Todas as cimenteiras emitem partículas para o ar, implicando uma séria ameaça para a saúde humana e ambiental. A emissão de partículas aumenta claramente nas cimenteiras que incineram resíduos perigosos, e especialmente resíduos halocarbonados.

O cimento e as poeiras

(...) Uma vez que as poeiras das cimenteiras que queimam resíduos tóxicos contêm substâncias tóxicas tais como dioxinas, furanos, compostos orgânicos voláteis, etc., deveriam ser consideradas como resíduos perigosos. A declaração legal deste pó das cimenteiras como resíduos perigosos aumentaria enormemente o custo da gestão para as cimenteiras e, portanto poderia reduzir a rentabilidade destas cimenteiras. Como evidência de que existe risco de contaminação do cimento, temos o caso recente de uma associação de construção de tubagens norte-americana (American Concret Pressure Pipe Association) que decidiu proibir o uso de cimento considerado "tóxico" em tubos para água.
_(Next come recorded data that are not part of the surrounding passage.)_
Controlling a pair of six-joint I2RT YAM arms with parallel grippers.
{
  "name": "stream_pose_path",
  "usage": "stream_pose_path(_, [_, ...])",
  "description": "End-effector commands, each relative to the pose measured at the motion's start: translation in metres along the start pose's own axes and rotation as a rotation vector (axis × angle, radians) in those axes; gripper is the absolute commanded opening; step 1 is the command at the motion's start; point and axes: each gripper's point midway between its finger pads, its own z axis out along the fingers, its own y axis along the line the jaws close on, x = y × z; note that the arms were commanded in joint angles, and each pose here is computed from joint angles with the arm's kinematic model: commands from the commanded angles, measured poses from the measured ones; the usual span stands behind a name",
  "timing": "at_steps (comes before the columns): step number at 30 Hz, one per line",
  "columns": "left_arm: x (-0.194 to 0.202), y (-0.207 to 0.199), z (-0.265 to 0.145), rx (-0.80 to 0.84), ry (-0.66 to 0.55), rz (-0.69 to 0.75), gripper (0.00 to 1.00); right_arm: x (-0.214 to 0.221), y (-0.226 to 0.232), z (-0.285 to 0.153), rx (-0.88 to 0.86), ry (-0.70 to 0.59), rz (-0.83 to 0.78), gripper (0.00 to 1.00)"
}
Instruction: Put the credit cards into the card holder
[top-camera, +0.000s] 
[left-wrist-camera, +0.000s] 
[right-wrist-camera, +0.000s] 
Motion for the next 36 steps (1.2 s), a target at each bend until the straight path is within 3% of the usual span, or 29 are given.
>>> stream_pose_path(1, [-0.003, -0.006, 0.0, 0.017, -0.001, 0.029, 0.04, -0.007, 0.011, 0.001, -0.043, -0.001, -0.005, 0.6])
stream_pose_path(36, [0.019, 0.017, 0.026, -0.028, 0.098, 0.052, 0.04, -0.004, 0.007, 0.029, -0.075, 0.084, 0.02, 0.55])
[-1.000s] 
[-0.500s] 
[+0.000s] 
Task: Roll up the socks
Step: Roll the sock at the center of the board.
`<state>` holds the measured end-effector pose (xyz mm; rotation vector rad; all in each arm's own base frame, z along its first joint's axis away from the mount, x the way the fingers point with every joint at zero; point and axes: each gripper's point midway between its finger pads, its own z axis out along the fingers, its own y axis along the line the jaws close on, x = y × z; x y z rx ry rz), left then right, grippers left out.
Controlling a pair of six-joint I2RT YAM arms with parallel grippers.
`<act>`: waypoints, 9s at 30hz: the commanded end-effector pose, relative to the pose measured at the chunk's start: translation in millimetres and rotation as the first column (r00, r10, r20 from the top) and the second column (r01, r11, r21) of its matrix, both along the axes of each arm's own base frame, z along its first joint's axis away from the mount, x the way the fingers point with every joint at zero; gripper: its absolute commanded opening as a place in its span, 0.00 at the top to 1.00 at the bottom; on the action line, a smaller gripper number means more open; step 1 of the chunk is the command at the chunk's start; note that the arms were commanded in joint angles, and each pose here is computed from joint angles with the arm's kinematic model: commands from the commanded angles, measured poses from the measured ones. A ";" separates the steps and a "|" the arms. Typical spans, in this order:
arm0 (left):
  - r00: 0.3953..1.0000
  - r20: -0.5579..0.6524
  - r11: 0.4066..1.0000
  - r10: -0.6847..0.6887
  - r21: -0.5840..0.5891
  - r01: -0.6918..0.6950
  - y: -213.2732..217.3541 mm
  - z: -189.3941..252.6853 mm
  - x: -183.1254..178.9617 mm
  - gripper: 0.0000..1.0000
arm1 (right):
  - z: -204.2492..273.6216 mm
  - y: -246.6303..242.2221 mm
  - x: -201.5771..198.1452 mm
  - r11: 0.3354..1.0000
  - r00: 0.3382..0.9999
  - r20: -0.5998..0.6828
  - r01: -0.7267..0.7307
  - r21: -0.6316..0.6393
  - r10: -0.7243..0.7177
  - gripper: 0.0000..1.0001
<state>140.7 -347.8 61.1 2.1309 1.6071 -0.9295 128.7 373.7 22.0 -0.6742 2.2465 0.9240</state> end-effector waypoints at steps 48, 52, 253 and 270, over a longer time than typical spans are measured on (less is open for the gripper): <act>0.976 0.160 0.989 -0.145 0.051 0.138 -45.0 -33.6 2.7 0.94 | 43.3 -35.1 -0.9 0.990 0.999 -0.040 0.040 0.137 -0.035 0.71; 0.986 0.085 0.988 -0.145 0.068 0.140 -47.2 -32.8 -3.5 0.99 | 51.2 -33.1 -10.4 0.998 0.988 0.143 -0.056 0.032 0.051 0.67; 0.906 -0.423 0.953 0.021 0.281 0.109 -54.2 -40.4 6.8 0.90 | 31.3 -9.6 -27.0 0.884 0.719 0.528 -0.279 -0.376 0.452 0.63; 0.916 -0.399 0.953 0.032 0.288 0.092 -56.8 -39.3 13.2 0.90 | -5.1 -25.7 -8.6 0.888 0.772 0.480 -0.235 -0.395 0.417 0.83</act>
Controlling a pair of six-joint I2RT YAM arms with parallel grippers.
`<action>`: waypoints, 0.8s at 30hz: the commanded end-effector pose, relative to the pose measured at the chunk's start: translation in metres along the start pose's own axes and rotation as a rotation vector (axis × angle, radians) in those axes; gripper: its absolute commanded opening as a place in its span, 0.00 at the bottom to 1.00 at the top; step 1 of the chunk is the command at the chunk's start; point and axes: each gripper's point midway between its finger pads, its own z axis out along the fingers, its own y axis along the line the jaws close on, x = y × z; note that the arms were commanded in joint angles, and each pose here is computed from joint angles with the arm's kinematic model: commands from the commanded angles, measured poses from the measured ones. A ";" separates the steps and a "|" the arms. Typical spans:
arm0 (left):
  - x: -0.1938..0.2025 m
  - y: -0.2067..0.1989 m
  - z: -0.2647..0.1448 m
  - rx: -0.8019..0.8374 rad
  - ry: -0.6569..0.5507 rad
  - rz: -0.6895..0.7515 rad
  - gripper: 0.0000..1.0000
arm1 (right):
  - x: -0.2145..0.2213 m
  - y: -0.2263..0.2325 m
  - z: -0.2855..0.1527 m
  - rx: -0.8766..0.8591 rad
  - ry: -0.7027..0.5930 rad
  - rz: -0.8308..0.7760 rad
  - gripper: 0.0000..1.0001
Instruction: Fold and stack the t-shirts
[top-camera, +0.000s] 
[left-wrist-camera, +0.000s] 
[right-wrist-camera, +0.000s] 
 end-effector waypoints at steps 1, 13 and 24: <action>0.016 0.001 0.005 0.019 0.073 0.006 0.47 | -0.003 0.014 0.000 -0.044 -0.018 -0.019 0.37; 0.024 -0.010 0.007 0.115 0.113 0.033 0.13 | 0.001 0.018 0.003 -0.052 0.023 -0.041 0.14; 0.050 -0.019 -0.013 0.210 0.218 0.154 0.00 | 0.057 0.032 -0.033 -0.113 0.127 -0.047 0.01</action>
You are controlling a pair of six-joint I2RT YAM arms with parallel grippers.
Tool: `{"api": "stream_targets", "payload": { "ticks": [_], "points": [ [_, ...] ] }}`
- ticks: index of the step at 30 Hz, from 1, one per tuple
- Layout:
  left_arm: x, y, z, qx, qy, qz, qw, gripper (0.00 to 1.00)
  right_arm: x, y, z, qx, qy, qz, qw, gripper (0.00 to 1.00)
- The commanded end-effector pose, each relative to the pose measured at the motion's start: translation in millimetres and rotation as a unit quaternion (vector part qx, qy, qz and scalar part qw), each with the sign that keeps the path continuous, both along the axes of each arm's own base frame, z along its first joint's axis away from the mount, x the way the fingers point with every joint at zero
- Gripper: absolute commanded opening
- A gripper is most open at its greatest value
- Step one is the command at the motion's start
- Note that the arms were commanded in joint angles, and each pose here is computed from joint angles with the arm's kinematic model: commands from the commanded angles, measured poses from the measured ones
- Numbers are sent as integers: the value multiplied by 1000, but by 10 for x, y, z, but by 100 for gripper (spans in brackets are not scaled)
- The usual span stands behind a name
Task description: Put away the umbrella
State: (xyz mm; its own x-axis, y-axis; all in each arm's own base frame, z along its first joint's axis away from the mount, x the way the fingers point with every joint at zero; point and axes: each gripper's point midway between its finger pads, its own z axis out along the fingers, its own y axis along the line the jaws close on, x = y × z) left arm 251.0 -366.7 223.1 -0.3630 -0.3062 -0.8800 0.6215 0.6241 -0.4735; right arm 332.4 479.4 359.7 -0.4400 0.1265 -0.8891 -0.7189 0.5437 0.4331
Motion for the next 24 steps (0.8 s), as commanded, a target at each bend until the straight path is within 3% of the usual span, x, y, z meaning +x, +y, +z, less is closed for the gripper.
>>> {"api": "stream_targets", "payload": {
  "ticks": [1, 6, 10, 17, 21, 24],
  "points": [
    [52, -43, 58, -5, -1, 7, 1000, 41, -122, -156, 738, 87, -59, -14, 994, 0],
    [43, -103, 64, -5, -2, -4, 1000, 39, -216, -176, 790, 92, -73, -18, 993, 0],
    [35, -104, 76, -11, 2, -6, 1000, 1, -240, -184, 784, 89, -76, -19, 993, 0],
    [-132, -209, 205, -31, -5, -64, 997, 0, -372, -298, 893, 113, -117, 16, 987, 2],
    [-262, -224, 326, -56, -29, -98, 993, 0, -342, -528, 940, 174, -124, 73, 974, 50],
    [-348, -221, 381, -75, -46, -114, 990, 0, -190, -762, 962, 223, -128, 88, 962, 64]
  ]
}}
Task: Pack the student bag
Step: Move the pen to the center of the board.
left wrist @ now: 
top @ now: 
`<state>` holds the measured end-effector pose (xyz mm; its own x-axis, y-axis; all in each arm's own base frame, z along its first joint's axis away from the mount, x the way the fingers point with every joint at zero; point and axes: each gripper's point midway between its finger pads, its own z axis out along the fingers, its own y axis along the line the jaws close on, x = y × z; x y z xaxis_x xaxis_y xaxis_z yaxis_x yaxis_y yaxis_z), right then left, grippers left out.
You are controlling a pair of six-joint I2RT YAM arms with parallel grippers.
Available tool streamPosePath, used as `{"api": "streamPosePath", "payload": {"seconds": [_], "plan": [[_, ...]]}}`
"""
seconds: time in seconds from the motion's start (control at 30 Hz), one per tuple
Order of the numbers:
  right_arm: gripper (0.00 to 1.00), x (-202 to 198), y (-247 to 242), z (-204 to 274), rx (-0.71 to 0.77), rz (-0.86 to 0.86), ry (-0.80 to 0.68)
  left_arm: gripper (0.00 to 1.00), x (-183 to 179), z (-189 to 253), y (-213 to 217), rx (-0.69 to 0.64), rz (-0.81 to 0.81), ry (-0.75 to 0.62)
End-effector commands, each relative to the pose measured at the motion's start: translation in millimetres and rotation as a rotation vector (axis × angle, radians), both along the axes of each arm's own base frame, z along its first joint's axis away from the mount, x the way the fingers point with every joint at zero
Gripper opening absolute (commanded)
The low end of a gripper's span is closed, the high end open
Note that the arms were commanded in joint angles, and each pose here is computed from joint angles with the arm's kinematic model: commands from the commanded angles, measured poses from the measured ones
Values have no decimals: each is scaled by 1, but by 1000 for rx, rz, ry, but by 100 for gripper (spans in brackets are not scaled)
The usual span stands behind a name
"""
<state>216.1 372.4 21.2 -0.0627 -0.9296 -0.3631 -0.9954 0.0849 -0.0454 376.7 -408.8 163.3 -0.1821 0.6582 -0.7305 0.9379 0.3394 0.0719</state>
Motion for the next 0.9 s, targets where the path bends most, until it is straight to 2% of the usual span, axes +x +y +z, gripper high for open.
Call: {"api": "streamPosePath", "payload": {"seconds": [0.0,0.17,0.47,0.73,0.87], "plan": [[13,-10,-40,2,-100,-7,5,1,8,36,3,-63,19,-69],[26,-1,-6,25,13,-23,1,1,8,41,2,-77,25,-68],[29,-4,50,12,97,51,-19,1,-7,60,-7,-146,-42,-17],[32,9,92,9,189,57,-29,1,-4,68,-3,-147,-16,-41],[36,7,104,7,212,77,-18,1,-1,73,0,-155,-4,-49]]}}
Além disso, a Aliança Nacional de Cidadãos dos EUA, solicitou à EPA que se proceda a uma etiquetagem especifica para o cimento de cimenteiras que utilizam dissolventes como combustíveis. (...)

Conclusões

1. A incineração de resíduos perigosos nos fornos das industrias cimenteiras constitui uma prática de elevado risco para a saúde dos trabalhadores dessas fábricas, dos cidadãos e para o bem estar do ambiente.

2. A incineração não representa uma solução para a produção de resíduos. Este processo não faz desaparecer, nem elimina a perigosidade dos resíduos, unicamente transfere a sua perigosidade para outros meios (água, ar e solo).

3. Durante o processo de incineração, e devido à grande heterogeneidade dos resíduos, geram-se uma enorme quantidade de substâncias perigosas, como as dioxinas e os metais pesados, cuja presença no meio põe em perigo a saúde dos trabalhadores e dos cidadãos expostos, bem como dos ecossistemas.

4. Além disso, os fornos das cimenteiras não reúnem as condições mínimas necessárias para regular o processo de incineração de resíduos perigosos, nem mecanismos eficazes de controlo da contaminação que durante o referido processo se produz.

5. Torna-se negligente e irresponsável a venda de resíduos perigosos para a sua incineração incontrolada em qualquer forno industrial.

6. Perante o perigo que representa o uso de resíduos perigosos como combustíveis em cimenteiras, torna-se inaceitável a realização desta prática; em suma, exige-se que para o processo de fabricação de cimento se utilizem unicamente combustíveis "limpos".

Dados recolhidos de um estudo publicado pelo departamento de ecologia e ambiente da central sindical Comissiones Obreras do Estado Espanhol.